**Work instruction**: The response should reproduce exactly the lines from the top of the listing below through the one that contains "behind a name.", and nothing else; pictures do not belong in it.

[Dataset extract]

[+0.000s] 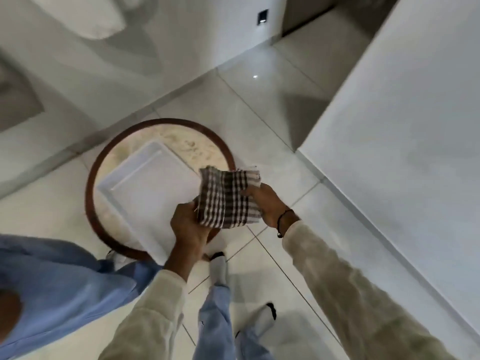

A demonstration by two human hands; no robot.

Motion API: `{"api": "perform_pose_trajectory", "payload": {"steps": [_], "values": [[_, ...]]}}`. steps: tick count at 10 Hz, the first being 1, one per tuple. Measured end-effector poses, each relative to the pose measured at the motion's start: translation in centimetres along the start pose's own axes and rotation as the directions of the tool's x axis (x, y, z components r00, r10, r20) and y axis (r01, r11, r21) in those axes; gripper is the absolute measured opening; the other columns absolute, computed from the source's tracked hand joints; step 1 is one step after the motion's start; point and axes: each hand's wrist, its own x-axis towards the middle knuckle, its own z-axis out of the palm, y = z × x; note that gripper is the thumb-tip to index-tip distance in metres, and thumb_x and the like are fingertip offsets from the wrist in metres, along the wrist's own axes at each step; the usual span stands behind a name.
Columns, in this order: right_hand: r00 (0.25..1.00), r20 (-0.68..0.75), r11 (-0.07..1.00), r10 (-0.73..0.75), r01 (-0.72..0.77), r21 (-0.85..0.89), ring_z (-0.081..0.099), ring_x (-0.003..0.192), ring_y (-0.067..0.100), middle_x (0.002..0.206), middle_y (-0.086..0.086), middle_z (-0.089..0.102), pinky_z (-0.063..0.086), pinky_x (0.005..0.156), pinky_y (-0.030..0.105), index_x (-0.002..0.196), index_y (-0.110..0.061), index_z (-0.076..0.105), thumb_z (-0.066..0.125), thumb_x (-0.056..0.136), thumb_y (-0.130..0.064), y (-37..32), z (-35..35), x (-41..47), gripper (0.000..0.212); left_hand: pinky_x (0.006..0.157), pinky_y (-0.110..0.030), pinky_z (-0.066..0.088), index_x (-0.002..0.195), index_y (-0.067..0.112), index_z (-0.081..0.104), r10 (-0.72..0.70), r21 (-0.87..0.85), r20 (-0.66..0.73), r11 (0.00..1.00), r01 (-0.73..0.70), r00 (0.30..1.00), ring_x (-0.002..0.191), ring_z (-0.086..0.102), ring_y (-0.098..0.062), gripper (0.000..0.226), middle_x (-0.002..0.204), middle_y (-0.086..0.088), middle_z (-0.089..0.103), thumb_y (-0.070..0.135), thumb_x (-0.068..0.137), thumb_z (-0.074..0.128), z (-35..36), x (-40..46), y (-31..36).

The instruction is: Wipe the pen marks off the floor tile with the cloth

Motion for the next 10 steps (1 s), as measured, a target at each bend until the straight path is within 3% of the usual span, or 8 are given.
{"api": "perform_pose_trajectory", "payload": {"steps": [1,2,4,6,7,8,9,10], "values": [[0.996,0.076,0.964,-0.036,0.055,-0.260,0.069,0.108,0.032,0.124,0.018,0.074,0.058,0.099,0.045,0.116,-0.004,0.070,0.067,0.095,0.001,1.1,6.6,4.6,0.022,0.107,-0.046,0.053,0.132,0.008,0.068,-0.034,0.298,-0.052,0.953,0.048,0.998,0.116,0.068,-0.031,0.041,0.126,-0.015,0.073,0.035,0.106,0.051,-5.2,4.1,4.4],[0.997,0.057,0.886,-0.055,0.075,-0.458,0.069,0.104,0.034,0.125,0.027,0.074,0.058,0.098,0.047,0.113,0.001,0.072,0.067,0.091,0.004,3.6,11.3,9.3,0.022,0.078,-0.031,0.056,0.109,0.007,0.071,0.210,0.816,-0.114,0.577,-0.029,0.971,0.088,0.069,-0.021,0.017,0.101,-0.009,0.074,0.017,0.096,0.070,-9.7,8.1,5.8],[0.997,-0.002,0.766,-0.073,0.054,-0.641,0.073,0.096,0.041,0.101,0.024,0.076,0.063,0.085,0.051,0.108,0.002,0.075,0.071,0.085,-0.002,7.9,15.9,16.6,0.023,0.101,-0.057,0.060,0.106,-0.007,0.069,0.223,0.853,-0.283,0.502,0.139,0.933,0.108,0.070,-0.047,0.021,0.113,-0.029,0.075,0.001,0.087,0.066,-16.3,15.3,4.5],[0.976,-0.057,0.724,-0.212,0.118,-0.679,0.074,0.107,0.033,0.113,0.015,0.081,0.060,0.095,0.039,0.120,-0.011,0.076,0.078,0.082,-0.012,8.8,16.1,18.2,0.038,0.110,-0.046,0.055,0.123,-0.005,0.067,0.286,0.942,-0.234,0.303,0.143,0.929,0.120,0.069,-0.043,0.034,0.126,-0.024,0.074,0.007,0.091,0.066,-17.3,17.5,3.8],[0.913,-0.215,0.800,-0.348,0.170,-0.575,0.076,0.099,0.020,0.111,0.007,0.082,0.061,0.094,0.029,0.123,-0.015,0.073,0.081,0.083,-0.015,7.0,14.6,16.2,0.041,0.105,-0.048,0.055,0.139,-0.004,0.057,0.377,0.977,-0.158,0.195,0.088,0.913,0.125,0.064,-0.042,0.052,0.138,-0.025,0.063,0.005,0.089,0.067,-15.7,15.7,3.9],[0.820,-0.385,0.872,-0.423,0.252,-0.420,0.075,0.084,0.013,0.101,0.008,0.083,0.061,0.090,0.020,0.114,-0.011,0.077,0.083,0.083,-0.013,3.7,11.0,11.1,0.032,0.105,-0.052,0.052,0.149,0.000,0.049,0.394,0.989,0.103,-0.142,-0.050,0.913,0.132,0.056,-0.042,0.057,0.147,-0.025,0.055,0.012,0.095,0.059,-12.5,12.8,4.0],[0.770,-0.490,0.912,-0.409,0.362,-0.194,0.074,0.081,0.019,0.092,0.009,0.080,0.064,0.084,0.041,0.101,-0.012,0.079,0.083,0.086,-0.009,-0.6,6.1,3.5,0.015,0.118,-0.052,0.042,0.153,0.001,0.047,0.254,0.825,0.490,-0.444,-0.349,0.834,0.143,0.051,-0.042,0.058,0.157,-0.023,0.051,0.024,0.099,0.047,-7.1,10.8,4.5],[0.720,-0.468,0.808,-0.513,0.589,0.019,0.074,0.074,0.019,0.086,0.002,0.078,0.061,0.068,0.032,0.090,-0.017,0.077,0.083,0.083,-0.012,-5.5,0.3,-7.8,0.010,0.130,-0.056,0.029,0.163,0.006,0.035,0.071,0.543,0.755,-0.624,-0.562,0.651,0.162,0.031,-0.037,0.066,0.175,-0.016,0.030,0.036,0.103,0.038,1.1,8.7,4.4]]}}
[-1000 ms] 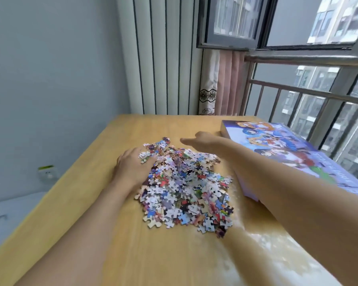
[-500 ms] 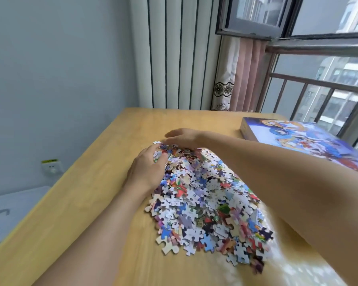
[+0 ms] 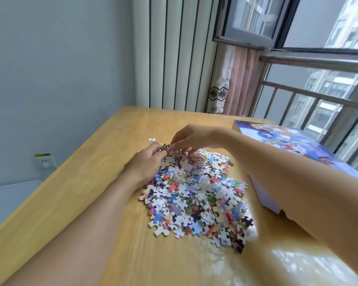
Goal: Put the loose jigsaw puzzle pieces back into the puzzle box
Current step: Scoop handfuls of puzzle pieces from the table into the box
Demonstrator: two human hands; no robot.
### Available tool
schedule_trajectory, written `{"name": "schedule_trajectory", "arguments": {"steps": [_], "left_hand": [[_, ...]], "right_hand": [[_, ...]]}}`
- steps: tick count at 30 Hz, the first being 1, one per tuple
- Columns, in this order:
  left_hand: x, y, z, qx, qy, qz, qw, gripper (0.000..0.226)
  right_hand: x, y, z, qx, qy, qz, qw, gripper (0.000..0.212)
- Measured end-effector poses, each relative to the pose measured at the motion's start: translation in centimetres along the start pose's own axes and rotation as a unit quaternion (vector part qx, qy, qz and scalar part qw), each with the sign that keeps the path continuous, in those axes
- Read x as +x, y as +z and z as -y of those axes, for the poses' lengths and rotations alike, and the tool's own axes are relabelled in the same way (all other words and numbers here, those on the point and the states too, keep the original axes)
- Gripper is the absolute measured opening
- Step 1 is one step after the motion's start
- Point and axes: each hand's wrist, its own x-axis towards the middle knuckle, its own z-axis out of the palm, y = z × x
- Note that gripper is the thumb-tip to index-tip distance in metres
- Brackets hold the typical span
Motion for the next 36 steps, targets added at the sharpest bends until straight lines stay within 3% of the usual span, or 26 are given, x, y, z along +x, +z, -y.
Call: {"name": "schedule_trajectory", "arguments": {"steps": [2, 5, 9, 12, 15, 19, 26, 29, 33, 36], "left_hand": [[-0.3, -0.1, -0.4, -0.029, 0.008, -0.007, 1.000, 0.065], [-0.3, -0.1, -0.4, -0.061, 0.011, -0.015, 0.998, 0.057], [0.6, 0.1, 0.3, -0.108, 0.016, -0.076, 0.991, 0.031], [1.1, -0.1, 0.4, -0.120, -0.011, -0.173, 0.978, 0.032], [1.1, -0.4, 0.5, -0.119, -0.041, -0.225, 0.966, 0.034], [1.3, -0.1, 0.8, -0.064, -0.034, -0.183, 0.980, 0.041], [0.4, 0.4, 0.0, -0.014, -0.004, 0.011, 1.000, 0.058], [0.0, 0.5, -0.6, -0.045, 0.023, 0.048, 0.998, 0.053], [-0.2, 0.4, -1.0, -0.067, 0.047, 0.057, 0.995, 0.034], [-0.3, 0.3, -0.9, -0.067, 0.054, 0.050, 0.995, 0.035]], "right_hand": [[0.1, -0.7, -0.6, 0.001, 0.008, -0.065, 0.998, 0.020], [1.4, -1.2, -0.7, -0.031, -0.002, -0.118, 0.993, 0.029], [4.8, 0.7, 1.3, -0.082, -0.026, -0.037, 0.996, 0.043], [7.5, 2.9, 2.5, -0.078, -0.008, 0.020, 0.997, 0.046], [8.4, 3.6, 2.5, -0.088, -0.016, 0.015, 0.996, 0.043], [5.9, 2.4, 2.3, -0.110, -0.047, -0.014, 0.993, 0.031], [-0.9, 1.7, 1.9, -0.122, -0.025, -0.035, 0.992, 0.028], [-4.0, 1.0, 1.8, -0.056, 0.011, -0.064, 0.996, 0.038], [-8.3, 1.8, 1.3, -0.057, 0.053, -0.183, 0.980, 0.063], [-10.7, 3.7, 0.6, -0.034, 0.138, -0.225, 0.964, 0.066]]}}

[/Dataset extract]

**Answer below**:
[+0.000s] 

A demonstration by two human hands; no robot.

Motion API: `{"api": "perform_pose_trajectory", "payload": {"steps": [_], "values": [[_, ...]]}}`. steps: tick count at 10 Hz, the first being 1, one per tuple. Measured end-effector poses, each relative to the pose measured at the motion's start: translation in centimetres along the start pose's own axes and rotation as the directions of the tool's x axis (x, y, z components r00, r10, r20) and y axis (r01, r11, r21) in those axes; gripper is the absolute measured opening; the other columns absolute, computed from the source's tracked hand joints; step 1 is one step after the motion's start; point and axes: each hand's wrist, its own x-axis towards the middle knuckle, its own z-axis out of the palm, y = z × x; note that gripper is the thumb-tip to index-tip distance in metres, and thumb_x and the like are fingertip offsets from the wrist in metres, along the wrist's own axes at each step; the usual span stands behind a name.

No more output is required for this exercise.